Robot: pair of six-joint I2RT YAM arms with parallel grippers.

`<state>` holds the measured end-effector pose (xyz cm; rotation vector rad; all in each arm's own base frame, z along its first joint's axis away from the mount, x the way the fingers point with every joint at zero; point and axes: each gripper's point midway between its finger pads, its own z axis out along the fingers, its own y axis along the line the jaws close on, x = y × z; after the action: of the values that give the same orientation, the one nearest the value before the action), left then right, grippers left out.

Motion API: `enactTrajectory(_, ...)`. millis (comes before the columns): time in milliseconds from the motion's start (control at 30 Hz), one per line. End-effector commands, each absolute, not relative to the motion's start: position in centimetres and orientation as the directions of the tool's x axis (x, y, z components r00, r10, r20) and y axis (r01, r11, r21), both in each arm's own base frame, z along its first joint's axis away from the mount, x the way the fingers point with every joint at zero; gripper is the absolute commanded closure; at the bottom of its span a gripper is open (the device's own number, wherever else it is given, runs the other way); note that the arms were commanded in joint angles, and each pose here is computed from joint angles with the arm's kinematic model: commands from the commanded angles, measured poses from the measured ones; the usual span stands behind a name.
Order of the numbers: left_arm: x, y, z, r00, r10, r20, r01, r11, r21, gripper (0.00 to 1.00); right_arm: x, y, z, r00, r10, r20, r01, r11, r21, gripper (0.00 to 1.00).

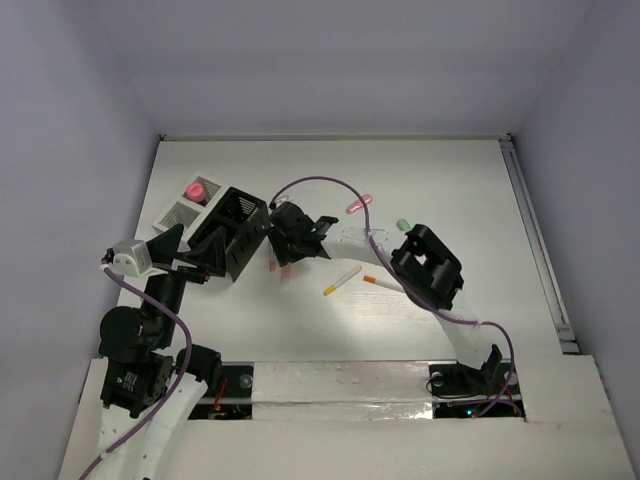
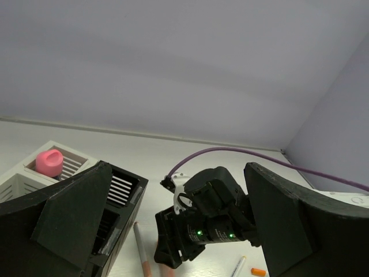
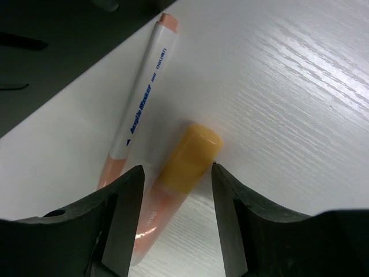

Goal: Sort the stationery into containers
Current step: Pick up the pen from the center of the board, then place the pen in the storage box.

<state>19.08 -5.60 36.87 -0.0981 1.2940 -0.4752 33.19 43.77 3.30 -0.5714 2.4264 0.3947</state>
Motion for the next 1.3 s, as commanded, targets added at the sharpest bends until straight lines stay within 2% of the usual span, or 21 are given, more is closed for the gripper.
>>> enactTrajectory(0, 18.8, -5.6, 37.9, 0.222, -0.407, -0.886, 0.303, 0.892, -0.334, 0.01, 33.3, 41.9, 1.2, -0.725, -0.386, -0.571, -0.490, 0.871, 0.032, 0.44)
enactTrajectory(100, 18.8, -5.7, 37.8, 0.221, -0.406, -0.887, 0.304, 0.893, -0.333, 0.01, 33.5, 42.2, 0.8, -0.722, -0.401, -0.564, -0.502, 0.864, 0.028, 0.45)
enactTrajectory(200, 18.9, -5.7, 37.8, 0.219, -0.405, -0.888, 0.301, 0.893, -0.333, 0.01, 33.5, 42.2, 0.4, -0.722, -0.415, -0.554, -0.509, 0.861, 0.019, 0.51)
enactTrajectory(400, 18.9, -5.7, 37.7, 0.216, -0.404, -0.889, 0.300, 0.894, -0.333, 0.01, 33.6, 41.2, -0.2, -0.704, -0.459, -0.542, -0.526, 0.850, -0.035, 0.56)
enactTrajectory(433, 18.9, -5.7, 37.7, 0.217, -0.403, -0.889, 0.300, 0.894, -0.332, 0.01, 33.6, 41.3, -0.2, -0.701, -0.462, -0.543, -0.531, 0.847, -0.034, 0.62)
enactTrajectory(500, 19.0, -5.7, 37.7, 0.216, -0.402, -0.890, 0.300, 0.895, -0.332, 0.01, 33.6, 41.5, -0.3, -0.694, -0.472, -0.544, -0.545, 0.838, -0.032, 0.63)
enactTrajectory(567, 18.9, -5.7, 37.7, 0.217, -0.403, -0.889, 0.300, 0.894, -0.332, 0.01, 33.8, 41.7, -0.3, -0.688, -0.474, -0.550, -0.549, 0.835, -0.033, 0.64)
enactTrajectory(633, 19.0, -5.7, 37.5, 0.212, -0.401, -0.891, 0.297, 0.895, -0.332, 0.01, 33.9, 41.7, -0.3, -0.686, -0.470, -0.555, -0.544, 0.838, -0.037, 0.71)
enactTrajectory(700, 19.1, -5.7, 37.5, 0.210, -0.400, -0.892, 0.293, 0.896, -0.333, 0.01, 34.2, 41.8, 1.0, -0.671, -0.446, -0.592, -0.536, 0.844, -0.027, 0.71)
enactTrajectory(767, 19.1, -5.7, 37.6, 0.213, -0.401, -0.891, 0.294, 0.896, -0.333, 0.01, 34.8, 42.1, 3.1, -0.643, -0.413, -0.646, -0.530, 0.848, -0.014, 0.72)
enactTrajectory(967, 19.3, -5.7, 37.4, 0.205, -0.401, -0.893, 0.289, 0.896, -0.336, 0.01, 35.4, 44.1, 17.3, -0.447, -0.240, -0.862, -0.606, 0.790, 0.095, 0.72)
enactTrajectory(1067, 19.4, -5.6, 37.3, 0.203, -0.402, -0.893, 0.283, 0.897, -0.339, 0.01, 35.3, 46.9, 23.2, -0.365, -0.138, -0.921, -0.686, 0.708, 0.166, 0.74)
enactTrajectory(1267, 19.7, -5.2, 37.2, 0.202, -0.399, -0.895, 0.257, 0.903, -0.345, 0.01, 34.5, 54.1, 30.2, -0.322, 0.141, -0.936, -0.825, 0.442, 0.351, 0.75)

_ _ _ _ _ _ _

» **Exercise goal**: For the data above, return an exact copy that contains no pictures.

» **Solved exercise**:
Robot: pair of six-joint I2RT YAM arms with parallel grippers.

`<state>` holds the measured end-effector pose (xyz cm; rotation vector rad; all in each arm's own base frame, z along its first joint's axis away from the mount, x the way the fingers point with every joint at zero; point and axes: each gripper's point midway between its finger pads, its own z axis out along the fingers, its own y axis along the line the jaws close on, x = y × z; after the action: of the values that give the same orientation, the one nearest the value before the action), left then right, grippers left out.

Motion API: `enactTrajectory(_, ...)`. millis (comes before the columns): time in milliseconds from the motion's start (control at 30 Hz), one per line. End-effector commands, each absolute, not relative to the motion's start: position in centimetres and orientation as the directions of the tool's x axis (x, y, z components r00, r10, r20) and y axis (r01, r11, r21), both in each arm's own base frame, z along its first joint's axis away from the mount, x the way the fingers point with every joint at zero; gripper is the absolute commanded closure; at the bottom of its span a gripper is open (the device's own number, wherever else it is given, runs the other way); note that the arms were commanded in joint angles, and each pose here is computed from joint angles with the arm's kinematic model: commands from the commanded angles, measured poses from the measured ones; the usual span stands behind a name.
Order of the numbers: left_arm: x, y, z, r00, r10, r20, r01, r11, r21, gripper (0.00 to 1.00); right_arm: x, y, z, r00, r10, r20, r01, r11, r21, gripper (0.00 to 1.00).


Goal: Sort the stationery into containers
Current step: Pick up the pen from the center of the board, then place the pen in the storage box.

<state>19.08 -5.60 36.87 -0.0981 1.2940 -0.4752 33.19 43.77 3.30 -0.5714 2.4264 0.3947</state>
Motion for the next 1.3 s, as commanded, targets added at the sharpest bends until straight lines stay within 2% of the usual span, or 21 are given, more is closed for the gripper.
>>> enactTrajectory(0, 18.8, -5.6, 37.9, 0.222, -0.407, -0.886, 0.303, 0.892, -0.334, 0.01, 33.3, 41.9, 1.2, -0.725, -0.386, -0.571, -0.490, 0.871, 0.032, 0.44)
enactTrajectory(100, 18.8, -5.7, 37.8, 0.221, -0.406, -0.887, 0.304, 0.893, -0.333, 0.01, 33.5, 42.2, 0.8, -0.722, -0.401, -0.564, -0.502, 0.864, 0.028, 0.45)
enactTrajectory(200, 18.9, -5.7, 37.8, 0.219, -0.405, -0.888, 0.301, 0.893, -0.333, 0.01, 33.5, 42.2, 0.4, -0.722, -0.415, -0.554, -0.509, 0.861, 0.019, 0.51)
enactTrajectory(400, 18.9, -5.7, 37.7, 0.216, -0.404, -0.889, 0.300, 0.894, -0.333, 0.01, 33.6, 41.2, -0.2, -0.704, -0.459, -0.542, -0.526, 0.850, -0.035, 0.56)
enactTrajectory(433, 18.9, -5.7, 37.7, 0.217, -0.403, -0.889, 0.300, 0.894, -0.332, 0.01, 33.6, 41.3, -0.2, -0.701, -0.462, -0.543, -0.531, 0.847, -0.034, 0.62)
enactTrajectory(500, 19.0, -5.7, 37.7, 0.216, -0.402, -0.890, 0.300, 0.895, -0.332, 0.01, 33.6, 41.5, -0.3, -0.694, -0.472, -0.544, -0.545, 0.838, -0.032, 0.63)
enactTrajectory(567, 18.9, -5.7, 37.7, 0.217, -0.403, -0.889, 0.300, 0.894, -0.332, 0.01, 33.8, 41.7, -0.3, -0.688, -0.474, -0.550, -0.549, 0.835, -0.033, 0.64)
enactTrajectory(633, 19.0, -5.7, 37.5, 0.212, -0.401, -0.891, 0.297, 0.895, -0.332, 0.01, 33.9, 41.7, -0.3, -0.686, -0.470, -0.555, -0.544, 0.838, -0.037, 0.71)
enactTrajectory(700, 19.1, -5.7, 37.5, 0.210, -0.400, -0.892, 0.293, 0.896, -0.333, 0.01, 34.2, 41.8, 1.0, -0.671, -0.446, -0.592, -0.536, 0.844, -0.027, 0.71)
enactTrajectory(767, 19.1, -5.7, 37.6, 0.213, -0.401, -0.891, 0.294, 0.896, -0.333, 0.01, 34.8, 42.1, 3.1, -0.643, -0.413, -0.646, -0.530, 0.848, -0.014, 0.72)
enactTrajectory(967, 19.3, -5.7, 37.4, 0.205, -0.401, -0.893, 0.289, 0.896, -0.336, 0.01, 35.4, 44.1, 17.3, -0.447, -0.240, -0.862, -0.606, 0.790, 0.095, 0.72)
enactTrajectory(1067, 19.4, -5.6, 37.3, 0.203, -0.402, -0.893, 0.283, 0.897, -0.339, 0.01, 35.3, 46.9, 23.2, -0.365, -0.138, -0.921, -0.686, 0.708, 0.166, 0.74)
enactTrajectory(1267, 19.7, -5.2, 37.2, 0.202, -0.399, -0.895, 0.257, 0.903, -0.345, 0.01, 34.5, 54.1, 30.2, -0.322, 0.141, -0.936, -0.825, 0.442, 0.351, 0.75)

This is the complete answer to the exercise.